Sigh. I did understand what you meant about how and when the buzzing started. Based on your additional information and testing, my assumption is that, after some (variable/unknown, as you now point out) amount of time, the OBi gets "fried" by something other than normal telco voltages on the line jack. Given that your basic voltmeter test results are normal/nominal, then I suggest that you do as Rick said: plug a known-good analog telephone (preferably one without its own power supply/AC adapter) into the phone jack, plug the OBi's line jack into the NID, and let it "cook" at least overnight. What's the rush? Take the time to prove that the device itself isn't just a crappy production run, before adding more complexity to your situation.
If it dies, call Obihai, and demand to get some help from them -- suggest that they have a big problem on their hands, and they, not Newegg, RMA-swap your box and send you another one, and ideally, they test the failed box to see why it failed.
I would also recommend that you call Verizon repair service again. Tell them that you have been frying some equipment when plugging into their circuits, and ask them to send a truck out to your location to test the NID for a possible ground fault. If the NID isn't properly, tightly connected to a reliable, true ground per the National Electrical Code (like a cold water pipe or a ground rod in the earth), then you can get ground loops or static discharge on the phone lines.
Depending on the age of your residential 110 AC wiring and the competency of the person who installed it, you may also have one or more outlets that are not properly grounded, or the neutral (white wire) isn't properly bonded to ground at the electrical service panel. You'd need to hire a licensed electrician to test that, or at least buy an outlet tester at the hardware or big-box store. This isn't likely your problem, but since it's been brought up repeatedly, you might as well get some peace of mind.

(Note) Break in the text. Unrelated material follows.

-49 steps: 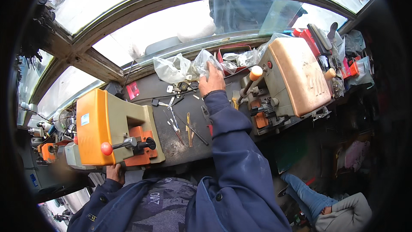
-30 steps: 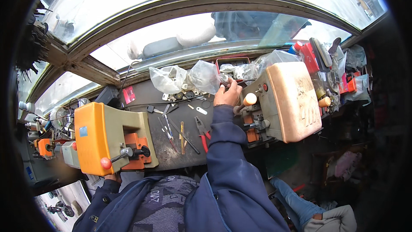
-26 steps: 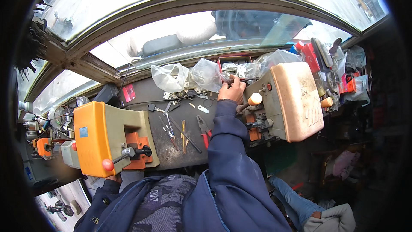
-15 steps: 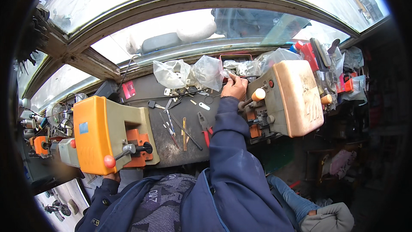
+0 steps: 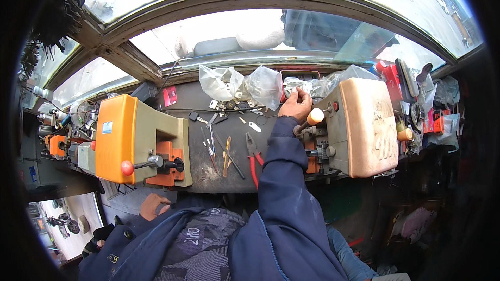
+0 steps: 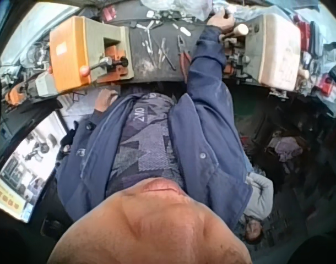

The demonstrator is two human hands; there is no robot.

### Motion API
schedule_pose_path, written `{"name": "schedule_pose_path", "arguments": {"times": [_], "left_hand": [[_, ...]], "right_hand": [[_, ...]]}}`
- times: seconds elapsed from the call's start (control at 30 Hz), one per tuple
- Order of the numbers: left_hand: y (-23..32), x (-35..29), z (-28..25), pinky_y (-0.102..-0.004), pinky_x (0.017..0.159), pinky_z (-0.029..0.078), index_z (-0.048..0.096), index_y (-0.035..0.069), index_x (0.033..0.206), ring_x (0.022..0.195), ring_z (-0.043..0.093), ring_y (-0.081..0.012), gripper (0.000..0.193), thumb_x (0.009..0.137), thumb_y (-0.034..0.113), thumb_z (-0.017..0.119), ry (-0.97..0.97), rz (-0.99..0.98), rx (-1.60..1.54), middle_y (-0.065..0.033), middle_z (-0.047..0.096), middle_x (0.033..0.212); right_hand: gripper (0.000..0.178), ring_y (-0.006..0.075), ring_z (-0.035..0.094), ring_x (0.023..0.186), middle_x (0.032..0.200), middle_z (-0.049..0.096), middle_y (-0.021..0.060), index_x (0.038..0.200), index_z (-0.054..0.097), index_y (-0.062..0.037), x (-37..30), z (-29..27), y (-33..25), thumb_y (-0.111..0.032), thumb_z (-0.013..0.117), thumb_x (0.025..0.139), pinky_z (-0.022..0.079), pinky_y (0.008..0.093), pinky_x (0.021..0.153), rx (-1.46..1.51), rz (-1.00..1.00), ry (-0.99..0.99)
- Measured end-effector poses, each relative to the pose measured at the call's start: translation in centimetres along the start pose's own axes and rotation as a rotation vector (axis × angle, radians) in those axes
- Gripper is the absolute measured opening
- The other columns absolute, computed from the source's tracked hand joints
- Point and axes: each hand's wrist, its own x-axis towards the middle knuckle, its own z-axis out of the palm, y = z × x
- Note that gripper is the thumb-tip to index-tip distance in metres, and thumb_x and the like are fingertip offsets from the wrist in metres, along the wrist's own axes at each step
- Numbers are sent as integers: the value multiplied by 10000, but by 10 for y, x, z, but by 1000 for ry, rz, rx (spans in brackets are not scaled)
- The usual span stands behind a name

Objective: The person selects a key blank, secures it in a key-cutting machine, and operates the machine to duplicate a key. They then use a file to smooth the edges of the cut key.

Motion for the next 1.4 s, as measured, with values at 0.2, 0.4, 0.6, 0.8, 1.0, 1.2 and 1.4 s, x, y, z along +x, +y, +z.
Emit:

And, speaking of house wiring, it is not unusual to find that the phone wiring, or even the AC wiring, has been punctured somewhere inside a wall by a nail, drywall screw, wire staple or rodent teeth. My house was built in 1989, and it has a flaky line 2 pair of an 8-wire bundle, somewhere inside a wall, likely caused by a puncture.
As an aside, regarding voltage testing and safety: the better/safer way to test phone wiring (vs. the "sewing needle" method) is to cut the modular plug end off of a phone cord, strip off a couple inches of the grey jacket, and strip each of the 4 wire conductors. Then, use an alligator clip to attach your voltmeter leads to your new "phone wiring test cable". On-hook voltage is, as you found, about 50 VDC. This won't kill you, or even hurt much. Off hook is much lower, since there is now an impedance across the line that lowers the voltage. It is the RINGER voltage that will hurt, since it's ~100V AC, and, as Thomas Edison used to demonstrate by electrocuting small animals, to try to scare people into fearing his competitor's AC power, 100V AC hurts more than DC, but only during the brief ring cycle. You wouldn't die, unless you were sitting in a bathtub, though...it's just one of those OWWW $#&%$! moments.
RE: phone cord wiring: all telephone cords should have the 4 wires crimped to the RJ-11 jack on one end in the opposite direction from the jack on the other end. Throw away any that aren't built like that. Ethernet RJ-45 jacks are wired straight through, unless, of course, it's a "crossover" cable.
So, using the photo of the RJ-11 jack in this thread, one end should be 1-2-3-4 = B-R-G-Y and the other end should be Y-G-R-B. Modern telephone equipment doesn't care about polarity, as did the old Western Electric phones, but you never know if some weird phone device DOES care, and the cords are so cheap that there is no reason to keep any cords that are wired bass-ackwards. If you are a cheapskate, or you want to make custom-length cables, you can buy a crimping tool and a bag of RJ-11 jacks and crimp them accordingly. If you have a HP OfficeJet or similar fax machine, be sure it is connected to the phone line with a 2-conductor, not 4-conductor cord. I don't understand why, but this has always been a requirement by HP, and I assume they are doing something non-standard with the outer conductor pair.